··· Data provided
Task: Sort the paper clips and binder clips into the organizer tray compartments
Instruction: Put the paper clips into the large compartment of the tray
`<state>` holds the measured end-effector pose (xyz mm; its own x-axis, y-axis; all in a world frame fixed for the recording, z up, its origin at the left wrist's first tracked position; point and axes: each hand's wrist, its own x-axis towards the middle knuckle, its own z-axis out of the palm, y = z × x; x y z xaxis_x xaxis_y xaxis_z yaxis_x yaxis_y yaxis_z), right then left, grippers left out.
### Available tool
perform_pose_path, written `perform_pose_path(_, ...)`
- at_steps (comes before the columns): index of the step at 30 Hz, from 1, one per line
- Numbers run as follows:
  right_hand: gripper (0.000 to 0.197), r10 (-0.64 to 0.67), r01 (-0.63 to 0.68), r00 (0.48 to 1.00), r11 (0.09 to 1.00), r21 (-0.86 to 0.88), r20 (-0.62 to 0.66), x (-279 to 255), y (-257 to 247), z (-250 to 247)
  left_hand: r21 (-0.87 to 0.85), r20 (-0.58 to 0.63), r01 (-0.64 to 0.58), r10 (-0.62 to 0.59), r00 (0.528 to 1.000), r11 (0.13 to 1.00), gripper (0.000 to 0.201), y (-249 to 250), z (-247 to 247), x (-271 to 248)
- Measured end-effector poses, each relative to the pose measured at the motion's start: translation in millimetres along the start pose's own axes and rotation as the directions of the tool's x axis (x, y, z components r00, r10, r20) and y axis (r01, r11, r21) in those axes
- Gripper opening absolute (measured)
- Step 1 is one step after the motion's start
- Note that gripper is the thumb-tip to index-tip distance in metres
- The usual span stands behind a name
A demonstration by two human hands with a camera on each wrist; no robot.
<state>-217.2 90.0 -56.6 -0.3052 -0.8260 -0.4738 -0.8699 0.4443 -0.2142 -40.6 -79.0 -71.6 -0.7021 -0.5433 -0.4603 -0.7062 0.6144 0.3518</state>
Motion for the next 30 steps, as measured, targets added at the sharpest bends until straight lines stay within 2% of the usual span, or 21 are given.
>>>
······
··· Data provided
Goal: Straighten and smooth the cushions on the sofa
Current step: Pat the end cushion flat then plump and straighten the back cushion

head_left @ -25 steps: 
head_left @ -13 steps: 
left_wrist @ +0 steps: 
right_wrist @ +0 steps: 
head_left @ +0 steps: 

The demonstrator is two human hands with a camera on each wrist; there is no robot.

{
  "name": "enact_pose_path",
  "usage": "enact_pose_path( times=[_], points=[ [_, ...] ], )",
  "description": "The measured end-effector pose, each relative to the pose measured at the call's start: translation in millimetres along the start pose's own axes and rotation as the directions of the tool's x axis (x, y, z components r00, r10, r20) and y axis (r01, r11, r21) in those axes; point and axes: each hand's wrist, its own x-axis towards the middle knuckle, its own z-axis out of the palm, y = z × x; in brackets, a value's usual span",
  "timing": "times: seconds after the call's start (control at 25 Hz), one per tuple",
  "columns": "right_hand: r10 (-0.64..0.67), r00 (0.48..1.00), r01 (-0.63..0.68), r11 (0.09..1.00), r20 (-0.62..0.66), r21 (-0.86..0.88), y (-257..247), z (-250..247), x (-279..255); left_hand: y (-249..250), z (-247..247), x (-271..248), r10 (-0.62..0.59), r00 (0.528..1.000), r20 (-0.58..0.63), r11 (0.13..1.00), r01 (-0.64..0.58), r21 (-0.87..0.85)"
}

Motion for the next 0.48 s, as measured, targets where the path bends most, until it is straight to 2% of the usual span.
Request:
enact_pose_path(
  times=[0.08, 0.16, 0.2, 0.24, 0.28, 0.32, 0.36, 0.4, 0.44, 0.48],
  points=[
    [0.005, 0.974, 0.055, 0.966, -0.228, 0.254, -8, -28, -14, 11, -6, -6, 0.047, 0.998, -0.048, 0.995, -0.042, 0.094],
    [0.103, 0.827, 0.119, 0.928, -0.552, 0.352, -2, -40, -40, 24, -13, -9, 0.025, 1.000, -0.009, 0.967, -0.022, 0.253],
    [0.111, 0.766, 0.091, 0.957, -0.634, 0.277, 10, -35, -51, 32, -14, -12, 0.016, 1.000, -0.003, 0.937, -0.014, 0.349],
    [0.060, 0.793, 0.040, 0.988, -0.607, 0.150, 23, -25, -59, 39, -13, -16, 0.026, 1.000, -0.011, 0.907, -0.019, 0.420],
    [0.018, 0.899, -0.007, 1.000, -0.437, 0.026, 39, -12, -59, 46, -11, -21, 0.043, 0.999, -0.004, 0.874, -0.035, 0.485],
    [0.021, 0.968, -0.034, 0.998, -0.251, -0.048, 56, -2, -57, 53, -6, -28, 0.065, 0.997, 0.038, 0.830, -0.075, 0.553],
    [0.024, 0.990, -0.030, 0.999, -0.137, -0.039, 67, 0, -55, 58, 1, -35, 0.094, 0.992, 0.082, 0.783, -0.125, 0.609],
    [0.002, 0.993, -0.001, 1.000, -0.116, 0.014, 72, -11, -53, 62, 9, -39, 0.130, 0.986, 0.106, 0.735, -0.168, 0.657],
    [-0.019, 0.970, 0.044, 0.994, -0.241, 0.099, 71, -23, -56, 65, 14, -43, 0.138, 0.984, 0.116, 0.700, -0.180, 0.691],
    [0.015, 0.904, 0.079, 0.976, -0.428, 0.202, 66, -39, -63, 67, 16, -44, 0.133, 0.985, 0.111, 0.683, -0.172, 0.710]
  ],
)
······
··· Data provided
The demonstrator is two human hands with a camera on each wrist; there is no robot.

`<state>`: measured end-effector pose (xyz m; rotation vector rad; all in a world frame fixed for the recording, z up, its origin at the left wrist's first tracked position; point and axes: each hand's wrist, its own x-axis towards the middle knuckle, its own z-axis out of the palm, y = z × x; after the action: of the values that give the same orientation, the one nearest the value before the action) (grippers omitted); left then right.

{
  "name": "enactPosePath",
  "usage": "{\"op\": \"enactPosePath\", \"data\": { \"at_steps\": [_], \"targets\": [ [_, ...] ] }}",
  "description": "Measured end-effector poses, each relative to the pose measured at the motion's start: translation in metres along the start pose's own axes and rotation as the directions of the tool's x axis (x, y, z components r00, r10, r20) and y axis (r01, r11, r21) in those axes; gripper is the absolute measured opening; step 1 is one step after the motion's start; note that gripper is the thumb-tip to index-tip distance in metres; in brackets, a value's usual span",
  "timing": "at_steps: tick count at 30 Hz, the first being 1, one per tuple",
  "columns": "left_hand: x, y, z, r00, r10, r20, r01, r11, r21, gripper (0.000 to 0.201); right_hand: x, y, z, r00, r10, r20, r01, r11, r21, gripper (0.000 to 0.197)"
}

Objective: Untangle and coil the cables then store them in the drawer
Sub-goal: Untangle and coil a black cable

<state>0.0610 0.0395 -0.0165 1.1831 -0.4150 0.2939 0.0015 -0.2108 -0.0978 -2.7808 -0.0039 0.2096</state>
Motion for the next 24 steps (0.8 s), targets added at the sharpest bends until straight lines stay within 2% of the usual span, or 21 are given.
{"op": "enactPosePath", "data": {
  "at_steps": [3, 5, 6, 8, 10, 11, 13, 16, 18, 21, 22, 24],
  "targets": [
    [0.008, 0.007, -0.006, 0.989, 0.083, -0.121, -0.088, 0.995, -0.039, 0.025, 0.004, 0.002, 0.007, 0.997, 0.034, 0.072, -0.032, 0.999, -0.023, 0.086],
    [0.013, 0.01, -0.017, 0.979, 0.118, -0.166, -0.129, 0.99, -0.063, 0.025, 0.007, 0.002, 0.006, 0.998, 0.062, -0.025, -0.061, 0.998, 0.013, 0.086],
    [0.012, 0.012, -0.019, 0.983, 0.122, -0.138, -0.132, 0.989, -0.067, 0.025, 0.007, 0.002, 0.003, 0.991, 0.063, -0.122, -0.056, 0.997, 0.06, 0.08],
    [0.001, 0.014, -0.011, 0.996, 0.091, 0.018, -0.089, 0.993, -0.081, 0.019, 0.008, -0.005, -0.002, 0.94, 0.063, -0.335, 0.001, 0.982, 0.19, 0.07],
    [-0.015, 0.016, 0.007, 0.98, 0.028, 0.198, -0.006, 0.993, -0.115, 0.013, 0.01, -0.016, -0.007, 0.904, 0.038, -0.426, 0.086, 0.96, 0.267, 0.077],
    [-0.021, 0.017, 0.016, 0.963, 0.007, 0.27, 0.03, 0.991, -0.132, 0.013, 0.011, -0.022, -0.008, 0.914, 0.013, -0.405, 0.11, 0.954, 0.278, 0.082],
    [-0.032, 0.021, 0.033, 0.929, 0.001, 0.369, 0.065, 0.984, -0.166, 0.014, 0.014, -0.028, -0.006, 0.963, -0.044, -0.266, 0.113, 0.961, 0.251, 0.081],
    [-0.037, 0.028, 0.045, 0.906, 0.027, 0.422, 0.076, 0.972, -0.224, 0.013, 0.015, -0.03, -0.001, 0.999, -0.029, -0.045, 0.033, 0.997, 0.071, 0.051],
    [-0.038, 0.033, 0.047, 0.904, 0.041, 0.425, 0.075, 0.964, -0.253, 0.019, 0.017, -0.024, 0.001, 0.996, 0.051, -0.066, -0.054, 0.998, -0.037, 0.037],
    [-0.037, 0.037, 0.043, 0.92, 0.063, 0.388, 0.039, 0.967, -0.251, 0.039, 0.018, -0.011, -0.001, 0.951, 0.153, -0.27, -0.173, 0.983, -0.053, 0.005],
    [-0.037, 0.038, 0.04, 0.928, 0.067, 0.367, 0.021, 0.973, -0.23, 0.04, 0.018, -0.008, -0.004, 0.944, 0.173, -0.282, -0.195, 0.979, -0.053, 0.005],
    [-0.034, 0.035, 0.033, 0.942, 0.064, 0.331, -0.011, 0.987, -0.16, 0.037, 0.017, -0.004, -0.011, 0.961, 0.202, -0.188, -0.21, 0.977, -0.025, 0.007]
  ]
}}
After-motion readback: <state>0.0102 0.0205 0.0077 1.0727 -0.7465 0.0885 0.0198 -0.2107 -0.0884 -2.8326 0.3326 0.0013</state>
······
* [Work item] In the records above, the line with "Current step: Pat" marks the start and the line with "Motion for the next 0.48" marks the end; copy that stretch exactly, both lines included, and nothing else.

* [Final answer]
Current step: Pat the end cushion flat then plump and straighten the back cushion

head_left @ -25 steps: 
head_left @ -13 steps: 
left_wrist @ +0 steps: 
right_wrist @ +0 steps: 
head_left @ +0 steps: 

The demonstrator is two human hands with a camera on each wrist; there is no robot.

{
  "name": "enact_pose_path",
  "usage": "enact_pose_path( times=[_], points=[ [_, ...] ], )",
  "description": "The measured end-effector pose, each relative to the pose measured at the call's start: translation in millimetres along the start pose's own axes and rotation as the directions of the tool's x axis (x, y, z components r00, r10, r20) and y axis (r01, r11, r21) in those axes; point and axes: each hand's wrist, its own x-axis towards the middle knuckle, its own z-axis out of the palm, y = z × x; in brackets, a value's usual span",
  "timing": "times: seconds after the call's start (control at 25 Hz), one per tuple",
  "columns": "right_hand: r10 (-0.64..0.67), r00 (0.48..1.00), r01 (-0.63..0.68), r11 (0.09..1.00), r20 (-0.62..0.66), r21 (-0.86..0.88), y (-257..247), z (-250..247), x (-279..255); left_hand: y (-249..250), z (-247..247), x (-271..248), r10 (-0.62..0.59), r00 (0.528..1.000), r20 (-0.58..0.63), r11 (0.13..1.00), r01 (-0.64..0.58), r21 (-0.87..0.85)"
}

Motion for the next 0.48 s, as measured, targets where the path bends most, until it is straight to 2% of the usual span.

This exercise is now finished, and nothing remains to add.